Much research has been carried out abroad on the preparation of decalin by hydrogenation of naphthalene in the beginning of the last century. A small number of enterprises such as DuPont company, Germany Degussa, Pasteur and the like produce decahydronaphthalene products, no decahydronaphthalene production factory exists in China, the domestic requirements all depend on import, and the price is very high.

Through experimental research, the technology for preparing decahydronaphthalene by naphthalene hydrogenation mainly has the following two difficulties: 1. the reaction is a continuous reversible reaction and has intermediate products such as octahydronaphthalene, tetrahydronaphthalene and the like, so that a catalyst is required to have good hydrogenation activity and proper reaction temperature; 2. the raw material naphthalene is mainly derived from coal tar processing and extraction, and the sulfur and nitrogen compound content in crude naphthalene is high, so that the catalyst is required to have anti-poisoning capability.

For the above reasons, the present stage hydrogenation of naphthalene to decahydronaphthalene is usually carried out by using a two-step process.

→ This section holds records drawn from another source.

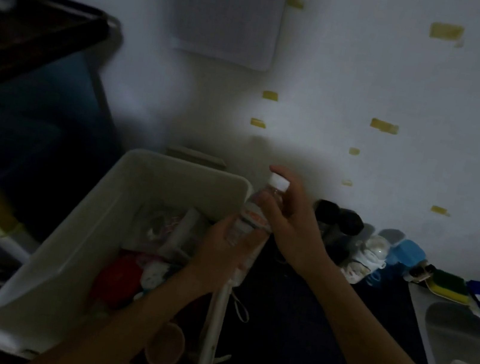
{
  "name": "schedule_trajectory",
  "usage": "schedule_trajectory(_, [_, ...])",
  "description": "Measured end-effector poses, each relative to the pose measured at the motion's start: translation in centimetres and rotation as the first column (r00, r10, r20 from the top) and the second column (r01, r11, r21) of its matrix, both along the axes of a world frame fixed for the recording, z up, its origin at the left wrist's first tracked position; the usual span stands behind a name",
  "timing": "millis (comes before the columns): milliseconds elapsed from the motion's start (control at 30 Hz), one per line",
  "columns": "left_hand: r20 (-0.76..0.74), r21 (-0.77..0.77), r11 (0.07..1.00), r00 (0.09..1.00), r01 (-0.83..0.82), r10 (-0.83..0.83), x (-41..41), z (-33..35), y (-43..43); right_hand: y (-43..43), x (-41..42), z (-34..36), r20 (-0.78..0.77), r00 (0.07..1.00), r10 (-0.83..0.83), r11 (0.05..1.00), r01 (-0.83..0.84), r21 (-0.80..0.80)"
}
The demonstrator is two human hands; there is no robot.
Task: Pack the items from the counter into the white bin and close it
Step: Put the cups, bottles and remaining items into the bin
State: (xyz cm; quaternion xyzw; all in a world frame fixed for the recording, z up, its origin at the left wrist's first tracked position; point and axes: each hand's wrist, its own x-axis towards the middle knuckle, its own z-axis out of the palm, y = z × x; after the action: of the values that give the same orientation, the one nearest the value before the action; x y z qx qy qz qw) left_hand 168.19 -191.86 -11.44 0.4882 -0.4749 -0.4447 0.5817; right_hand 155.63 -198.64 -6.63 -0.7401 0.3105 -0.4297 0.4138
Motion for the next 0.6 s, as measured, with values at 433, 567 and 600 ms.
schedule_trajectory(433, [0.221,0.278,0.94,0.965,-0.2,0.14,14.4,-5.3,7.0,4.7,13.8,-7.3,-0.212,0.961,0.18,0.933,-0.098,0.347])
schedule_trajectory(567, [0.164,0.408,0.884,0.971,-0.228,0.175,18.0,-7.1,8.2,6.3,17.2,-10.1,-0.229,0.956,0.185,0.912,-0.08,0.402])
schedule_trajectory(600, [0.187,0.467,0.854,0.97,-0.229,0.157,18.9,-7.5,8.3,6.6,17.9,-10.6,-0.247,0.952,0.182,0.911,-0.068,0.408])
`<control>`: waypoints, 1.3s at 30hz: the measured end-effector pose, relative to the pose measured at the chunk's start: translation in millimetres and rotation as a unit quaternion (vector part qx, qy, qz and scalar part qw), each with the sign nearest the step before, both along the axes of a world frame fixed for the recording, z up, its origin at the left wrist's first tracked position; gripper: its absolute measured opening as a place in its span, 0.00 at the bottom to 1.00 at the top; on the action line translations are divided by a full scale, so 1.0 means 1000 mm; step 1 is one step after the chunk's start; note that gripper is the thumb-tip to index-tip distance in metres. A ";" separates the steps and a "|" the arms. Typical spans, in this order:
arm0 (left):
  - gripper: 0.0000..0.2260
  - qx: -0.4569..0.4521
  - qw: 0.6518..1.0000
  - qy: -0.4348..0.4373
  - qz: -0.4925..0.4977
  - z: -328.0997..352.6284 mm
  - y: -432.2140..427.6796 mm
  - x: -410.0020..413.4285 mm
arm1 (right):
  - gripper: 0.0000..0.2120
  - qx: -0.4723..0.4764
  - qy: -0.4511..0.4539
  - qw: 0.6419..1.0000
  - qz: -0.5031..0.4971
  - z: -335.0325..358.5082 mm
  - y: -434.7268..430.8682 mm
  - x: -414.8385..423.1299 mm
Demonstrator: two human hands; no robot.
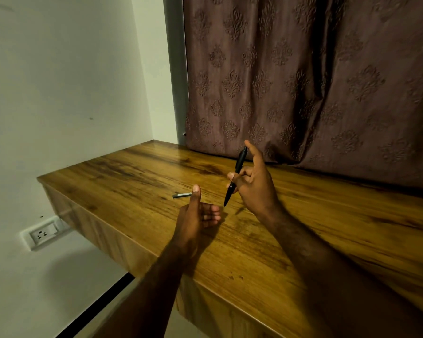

Taking the Chinese patent CN104744203A as an example, Al is adopted in the first step of the patent₂O₃The loaded transition metal sulfide is used as a catalyst, and the catalyst is used for carrying out hydrodesulfurization and denitrification on naphthalene, so that the catalyst for preparing decahydronaphthalene by naphthalene hydrogenation is prevented from being poisoned and inactivated; and the second step is to further catalyze and synthesize the decahydronaphthalene by the refined naphthalene through a noble metal catalyst with high hydrogenation activity. However, the method has the disadvantages of complex operation, long process flow and high equipment investment.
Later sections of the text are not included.